> _Requirement_
Copy every line from the records below that holds the word "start".

[Items listed in a dataset]
= Beginning of Section =

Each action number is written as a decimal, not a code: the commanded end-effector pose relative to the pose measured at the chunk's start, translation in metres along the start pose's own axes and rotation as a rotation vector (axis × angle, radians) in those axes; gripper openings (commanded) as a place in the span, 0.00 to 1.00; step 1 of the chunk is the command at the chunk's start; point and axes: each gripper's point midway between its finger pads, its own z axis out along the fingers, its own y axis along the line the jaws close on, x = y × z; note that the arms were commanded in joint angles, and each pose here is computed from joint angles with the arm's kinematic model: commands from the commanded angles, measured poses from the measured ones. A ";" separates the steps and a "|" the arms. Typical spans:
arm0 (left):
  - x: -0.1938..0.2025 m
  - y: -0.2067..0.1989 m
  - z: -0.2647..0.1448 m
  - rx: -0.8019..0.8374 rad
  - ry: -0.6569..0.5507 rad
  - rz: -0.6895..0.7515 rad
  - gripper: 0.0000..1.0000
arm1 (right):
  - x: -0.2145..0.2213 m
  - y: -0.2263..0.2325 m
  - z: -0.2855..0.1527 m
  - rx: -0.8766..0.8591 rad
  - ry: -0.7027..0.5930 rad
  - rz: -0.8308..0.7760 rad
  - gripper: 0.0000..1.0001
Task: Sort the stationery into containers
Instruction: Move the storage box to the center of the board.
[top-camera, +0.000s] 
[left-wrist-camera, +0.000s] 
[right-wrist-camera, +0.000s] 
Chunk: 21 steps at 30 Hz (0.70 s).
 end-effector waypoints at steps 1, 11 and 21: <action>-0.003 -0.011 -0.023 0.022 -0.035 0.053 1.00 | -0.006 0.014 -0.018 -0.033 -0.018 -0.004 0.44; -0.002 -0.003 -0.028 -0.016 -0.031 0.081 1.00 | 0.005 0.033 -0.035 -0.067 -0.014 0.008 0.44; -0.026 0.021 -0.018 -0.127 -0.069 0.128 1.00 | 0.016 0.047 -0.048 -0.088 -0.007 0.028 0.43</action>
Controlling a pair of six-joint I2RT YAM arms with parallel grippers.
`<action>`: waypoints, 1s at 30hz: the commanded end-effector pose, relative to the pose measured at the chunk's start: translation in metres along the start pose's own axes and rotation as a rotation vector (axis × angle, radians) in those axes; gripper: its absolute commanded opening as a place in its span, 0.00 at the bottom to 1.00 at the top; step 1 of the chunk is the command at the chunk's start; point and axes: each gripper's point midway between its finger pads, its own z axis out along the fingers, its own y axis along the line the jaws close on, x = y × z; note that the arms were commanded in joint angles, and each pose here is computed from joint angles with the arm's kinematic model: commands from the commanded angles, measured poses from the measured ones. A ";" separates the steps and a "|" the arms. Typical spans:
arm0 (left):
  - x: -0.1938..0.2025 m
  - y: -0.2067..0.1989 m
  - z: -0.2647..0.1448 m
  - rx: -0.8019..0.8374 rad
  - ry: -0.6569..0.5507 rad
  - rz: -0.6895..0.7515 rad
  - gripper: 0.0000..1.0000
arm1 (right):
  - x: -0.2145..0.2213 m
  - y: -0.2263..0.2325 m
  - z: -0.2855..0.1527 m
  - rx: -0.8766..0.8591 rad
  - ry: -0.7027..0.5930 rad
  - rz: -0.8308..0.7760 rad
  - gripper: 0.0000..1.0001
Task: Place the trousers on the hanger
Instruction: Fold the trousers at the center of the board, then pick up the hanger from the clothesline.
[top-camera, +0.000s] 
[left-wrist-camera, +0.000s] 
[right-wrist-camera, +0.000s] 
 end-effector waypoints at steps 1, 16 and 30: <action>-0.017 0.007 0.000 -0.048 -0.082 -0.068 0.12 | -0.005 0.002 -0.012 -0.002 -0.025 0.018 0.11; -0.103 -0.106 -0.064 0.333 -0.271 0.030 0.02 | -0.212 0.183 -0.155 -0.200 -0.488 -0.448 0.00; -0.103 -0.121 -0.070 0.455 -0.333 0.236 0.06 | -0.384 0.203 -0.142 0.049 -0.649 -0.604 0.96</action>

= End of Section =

> _Finished task_
Each action number is written as a decimal, not a code: the commanded end-effector pose relative to the pose measured at the chunk's start, translation in metres along the start pose's own axes and rotation as a rotation vector (axis × angle, radians) in those axes; gripper openings (commanded) as a place in the span, 0.00 to 1.00; step 1 of the chunk is the command at the chunk's start; point and axes: each gripper's point midway between its finger pads, its own z axis out along the fingers, its own y axis along the line the jaws close on, x = y × z; note that the arms were commanded in joint angles, and each pose here is computed from joint angles with the arm's kinematic model: commands from the commanded angles, measured poses from the measured ones. A ";" separates the steps and a "|" the arms. Typical spans:
`<action>`: waypoints, 1s at 30hz: the commanded end-effector pose, relative to the pose measured at the chunk's start: translation in metres along the start pose's own axes and rotation as a rotation vector (axis × angle, radians) in those axes; gripper: its absolute commanded opening as a place in its span, 0.00 at the bottom to 1.00 at the top; step 1 of the chunk is the command at the chunk's start; point and axes: each gripper's point midway between its finger pads, its own z axis out along the fingers, its own y axis along the line the jaws close on, x = y × z; note that the arms were commanded in joint angles, and each pose here is computed from joint angles with the arm's kinematic model: commands from the commanded angles, measured poses from the measured ones. A ";" separates the steps and a "|" the arms. Typical spans:

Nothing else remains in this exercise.